It’s funny how you go through your whole life and never hear an expression or the use of a word to describe context that people talk about every day.
Meg and I travelled across the country on our first vacation together last week to attend a friend’s wedding. Nothing quite brings people together or love to the surface like a wedding. This just happened to be the wedding to end all weddings – but that’s another story.
It got Meg and I talking about all sorts of possibilities. We talked about relationships, engagements, weddings, marriages – generally and specifically. Against a backdrop of snowy mountain tops, mirror reflecting lakes, and strolls through Olympic villages – it’s hard to not ponder such heights.
After many lengthy discussions, she turned to me one night and said “You’re my person.”
My person.
Interesting. I had never been labelled as that before.
I have never been married, but was in a long term relationship that many just assumed was marriage. I recall over the years struggling with what to call my now ex-spouse.
- “Wife” was the expectation, but it was just an outright lie. No one had exchanged vows. She had said long ago she wasn’t interested in formalizing our relationship.
- “Common-law” felt like a lack of commitment even though this is the most accurate label. However, it doesn’t roll off the tongue.

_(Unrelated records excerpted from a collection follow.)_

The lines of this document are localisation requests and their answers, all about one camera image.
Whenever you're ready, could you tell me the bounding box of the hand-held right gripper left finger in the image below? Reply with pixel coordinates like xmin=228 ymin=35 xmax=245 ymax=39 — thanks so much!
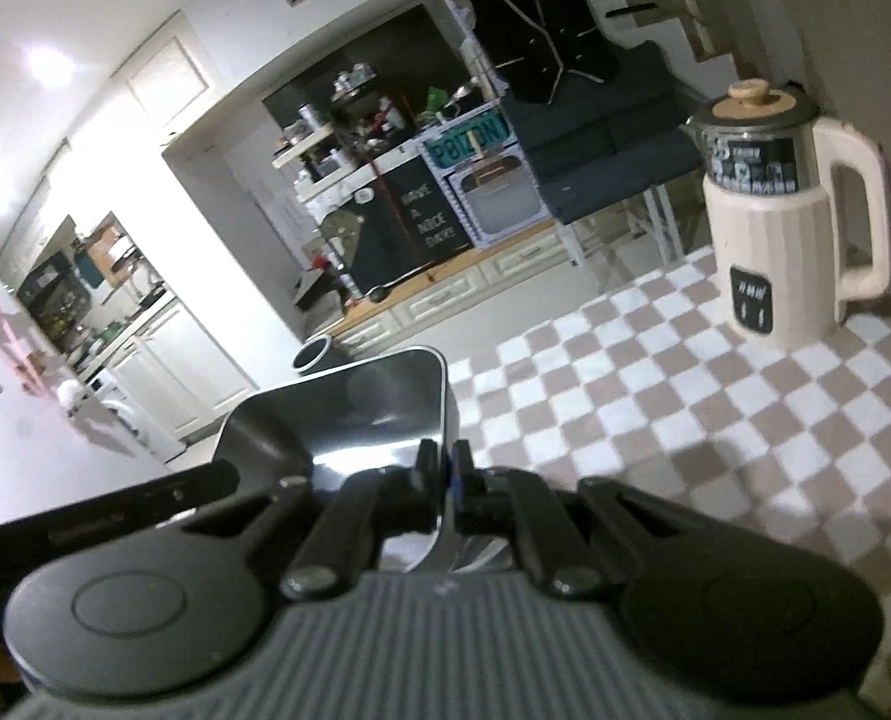
xmin=179 ymin=439 xmax=442 ymax=601

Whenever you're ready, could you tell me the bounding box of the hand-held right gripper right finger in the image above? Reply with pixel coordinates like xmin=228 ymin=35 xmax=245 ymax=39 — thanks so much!
xmin=451 ymin=439 xmax=690 ymax=601

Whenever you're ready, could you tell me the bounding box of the rectangular steel container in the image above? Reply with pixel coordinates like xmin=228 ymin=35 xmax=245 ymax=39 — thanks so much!
xmin=212 ymin=346 xmax=461 ymax=571

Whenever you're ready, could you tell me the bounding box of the white washing machine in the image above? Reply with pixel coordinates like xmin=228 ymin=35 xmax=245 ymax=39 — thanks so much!
xmin=85 ymin=371 xmax=191 ymax=466

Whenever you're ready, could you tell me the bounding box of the dark round bin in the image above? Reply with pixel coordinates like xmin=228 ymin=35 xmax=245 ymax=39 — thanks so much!
xmin=293 ymin=337 xmax=335 ymax=372

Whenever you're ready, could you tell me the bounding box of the low wooden drawer cabinet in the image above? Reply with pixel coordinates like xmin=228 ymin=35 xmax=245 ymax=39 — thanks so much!
xmin=332 ymin=221 xmax=574 ymax=361

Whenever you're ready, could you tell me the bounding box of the white kitchen cabinet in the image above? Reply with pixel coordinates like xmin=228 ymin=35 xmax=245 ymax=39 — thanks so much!
xmin=107 ymin=300 xmax=259 ymax=443

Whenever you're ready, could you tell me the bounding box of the open dark cardboard box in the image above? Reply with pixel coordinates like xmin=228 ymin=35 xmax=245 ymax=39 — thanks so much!
xmin=291 ymin=266 xmax=341 ymax=310

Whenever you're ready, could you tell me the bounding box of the black lettered sign board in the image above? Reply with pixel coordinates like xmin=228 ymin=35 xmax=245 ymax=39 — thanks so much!
xmin=317 ymin=157 xmax=476 ymax=293

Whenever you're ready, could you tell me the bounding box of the brown white checkered tablecloth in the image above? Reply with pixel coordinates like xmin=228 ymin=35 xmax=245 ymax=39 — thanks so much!
xmin=445 ymin=251 xmax=891 ymax=720

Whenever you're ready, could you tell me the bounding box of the printed appliance box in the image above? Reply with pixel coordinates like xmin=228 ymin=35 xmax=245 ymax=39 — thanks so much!
xmin=421 ymin=114 xmax=555 ymax=248

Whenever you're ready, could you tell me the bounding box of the white shelf rack with bottles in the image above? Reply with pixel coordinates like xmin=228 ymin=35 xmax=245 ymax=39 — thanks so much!
xmin=271 ymin=67 xmax=386 ymax=200

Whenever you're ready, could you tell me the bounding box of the dark blue sofa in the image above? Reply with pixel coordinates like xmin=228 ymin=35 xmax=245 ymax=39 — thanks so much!
xmin=501 ymin=41 xmax=709 ymax=226

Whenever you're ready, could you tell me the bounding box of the cream electric kettle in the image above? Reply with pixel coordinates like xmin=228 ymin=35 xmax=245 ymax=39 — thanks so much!
xmin=685 ymin=79 xmax=891 ymax=350

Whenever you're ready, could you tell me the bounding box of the black vest with white trim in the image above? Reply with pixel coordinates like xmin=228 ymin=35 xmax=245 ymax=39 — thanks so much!
xmin=451 ymin=0 xmax=622 ymax=106

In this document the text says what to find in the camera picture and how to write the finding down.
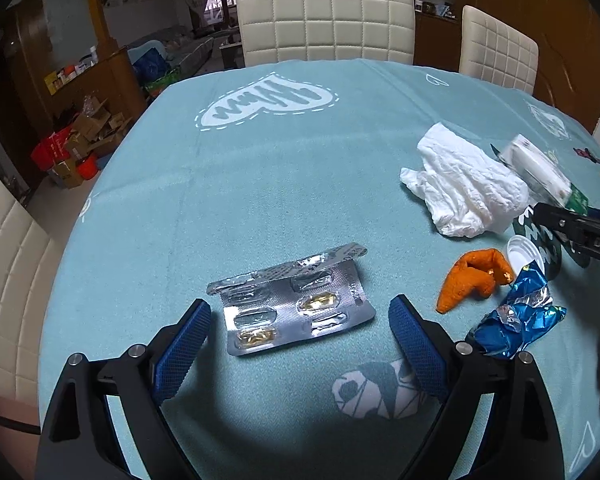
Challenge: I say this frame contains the black floor cable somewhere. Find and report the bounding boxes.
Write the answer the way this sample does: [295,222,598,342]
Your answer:
[0,405,41,436]

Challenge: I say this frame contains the red bucket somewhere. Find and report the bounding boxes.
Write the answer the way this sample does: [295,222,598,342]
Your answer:
[75,155,100,181]

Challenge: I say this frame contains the blue foil wrapper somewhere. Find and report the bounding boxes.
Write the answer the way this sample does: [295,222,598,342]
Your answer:
[467,265,568,360]

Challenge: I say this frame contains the glass coffee table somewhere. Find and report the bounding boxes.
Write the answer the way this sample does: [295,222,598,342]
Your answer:
[219,35,246,68]

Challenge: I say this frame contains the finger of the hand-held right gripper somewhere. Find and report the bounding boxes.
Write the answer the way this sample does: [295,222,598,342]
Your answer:
[532,202,594,267]

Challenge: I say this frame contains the white bottle cap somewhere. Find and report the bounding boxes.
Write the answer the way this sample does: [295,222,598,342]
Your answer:
[506,235,541,275]

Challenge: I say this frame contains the wooden counter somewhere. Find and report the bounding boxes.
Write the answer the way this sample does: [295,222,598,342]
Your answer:
[414,10,463,73]

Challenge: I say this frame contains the red box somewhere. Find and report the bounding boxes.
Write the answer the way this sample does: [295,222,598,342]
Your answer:
[30,127,73,171]

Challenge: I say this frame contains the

No one but a tax auditor goes around introducing their someone as their “common-law.”
- “Partner” felt like I was trying to be too trendy, like I was breaking new barriers in relationship definitions, just waiting for the government to legalize common-law relationships.
- “Better-half” felt like a patronizing or self-depriving label of sorts that was a cliché at best.
- “Girl friend,” while also accurate, isn’t a label you typically attribute to someone you’ve had three kids with.
But then Meg called me “her person.” I like that. Like I’m the one that was made just for her. And she is my person, the one who has appeared just for me. There may come a day when we redefine our relationship again, but for now, Meg is my person and I am hers.